Laser-Driven Plasma-Based Sources of Intense, Ultrafast, and Coherent Radiation

Extreme light sources - providing attosecond pulse durations, ultra-relativistic intensities, or x-ray wavelengths - allow us to probe the boundaries of modern physics with exquisite precision and unrivaled power. Future source development requires plasmas, which support high-intensity fields, offer useful non-linear and ultrafast responses, and scale with wavelength. We focus on two plasma-based mechanisms suitable for the near-infrared to soft-x-ray spectral window: relativistic high-order harmonic generation for high-power frequency conversion and parametric plasma amplification using stimulated Raman or Brillouin scattering.

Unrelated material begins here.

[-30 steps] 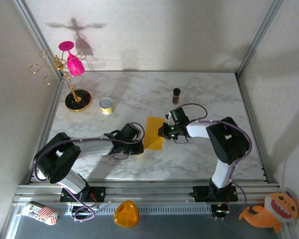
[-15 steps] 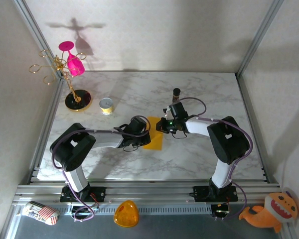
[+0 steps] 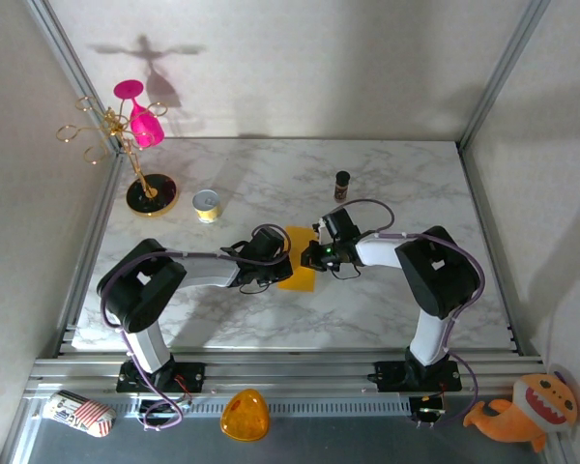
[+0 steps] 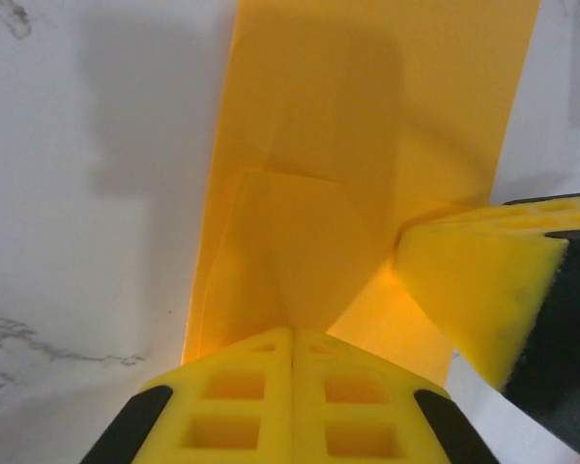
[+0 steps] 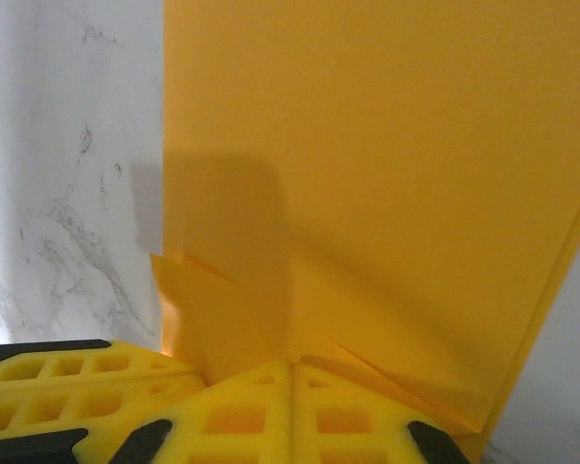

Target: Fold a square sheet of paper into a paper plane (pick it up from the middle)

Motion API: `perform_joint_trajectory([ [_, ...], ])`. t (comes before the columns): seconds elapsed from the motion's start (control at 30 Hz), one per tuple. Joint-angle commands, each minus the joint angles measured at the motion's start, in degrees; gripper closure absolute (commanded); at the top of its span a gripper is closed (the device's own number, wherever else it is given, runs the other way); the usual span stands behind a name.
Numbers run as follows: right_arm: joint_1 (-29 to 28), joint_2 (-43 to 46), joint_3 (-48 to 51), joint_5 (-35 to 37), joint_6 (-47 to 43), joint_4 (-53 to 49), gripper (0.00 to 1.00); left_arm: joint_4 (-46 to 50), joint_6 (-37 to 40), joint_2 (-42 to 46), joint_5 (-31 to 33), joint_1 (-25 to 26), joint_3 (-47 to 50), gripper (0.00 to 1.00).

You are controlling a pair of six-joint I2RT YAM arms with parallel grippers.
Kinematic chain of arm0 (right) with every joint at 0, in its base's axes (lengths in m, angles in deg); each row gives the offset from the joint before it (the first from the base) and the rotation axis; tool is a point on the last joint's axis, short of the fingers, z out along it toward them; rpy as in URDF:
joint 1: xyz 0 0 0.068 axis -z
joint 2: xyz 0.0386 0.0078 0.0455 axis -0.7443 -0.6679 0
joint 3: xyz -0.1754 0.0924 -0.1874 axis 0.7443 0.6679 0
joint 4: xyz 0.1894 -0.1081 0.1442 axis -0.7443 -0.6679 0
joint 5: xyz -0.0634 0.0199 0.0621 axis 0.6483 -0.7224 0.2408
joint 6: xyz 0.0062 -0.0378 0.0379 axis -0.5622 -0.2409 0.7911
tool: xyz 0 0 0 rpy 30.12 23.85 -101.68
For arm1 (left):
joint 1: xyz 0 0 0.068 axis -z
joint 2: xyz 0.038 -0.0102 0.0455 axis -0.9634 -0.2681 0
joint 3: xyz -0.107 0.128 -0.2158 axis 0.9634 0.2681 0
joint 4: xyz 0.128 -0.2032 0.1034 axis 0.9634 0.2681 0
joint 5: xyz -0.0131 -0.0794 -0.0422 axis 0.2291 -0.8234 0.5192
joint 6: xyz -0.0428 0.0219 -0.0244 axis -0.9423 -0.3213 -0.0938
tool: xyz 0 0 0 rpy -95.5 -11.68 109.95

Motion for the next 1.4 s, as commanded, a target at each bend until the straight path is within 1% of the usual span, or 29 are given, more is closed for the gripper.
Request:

For both mechanisms efficiency is crucial, and, drawing on similar analytic and computational tools, we show how simple models lead to efficiency limits. For high-order harmonic generation, paths to the highest efficiencies can be found by manipulating the laser waveform or plasma parameters [Edwards et al. Opt. Lett. 39 (2014); Edwards and Mikhailova, PRA 93 (2016); Edwards and Mikhailova, PRL 117 (2016)]. For plasma amplification, efficiency can be improved via use of an appropriate scattering mechanism for the specific wavelength and conditions [Edwards et al. PoP 23 (2016); Edwards et al. PRE 96 (2017); Edwards et al. PRL (2019)], tuning of plasma properties [Edwards et al. PoP 22 (2015)], and the suppression of competing instabilities [Edwards et al. PoP 24 (2017)]. We explore physics-based and engineering solutions for improving performance - informed by applications [Edwards et al. PRL 116 (2016)] and alternative mechanisms [Edwards et al. PoP 25 (2018)] - and relate these processes to the broader ecosystem of plasma and non-plasma sources of extreme radiation.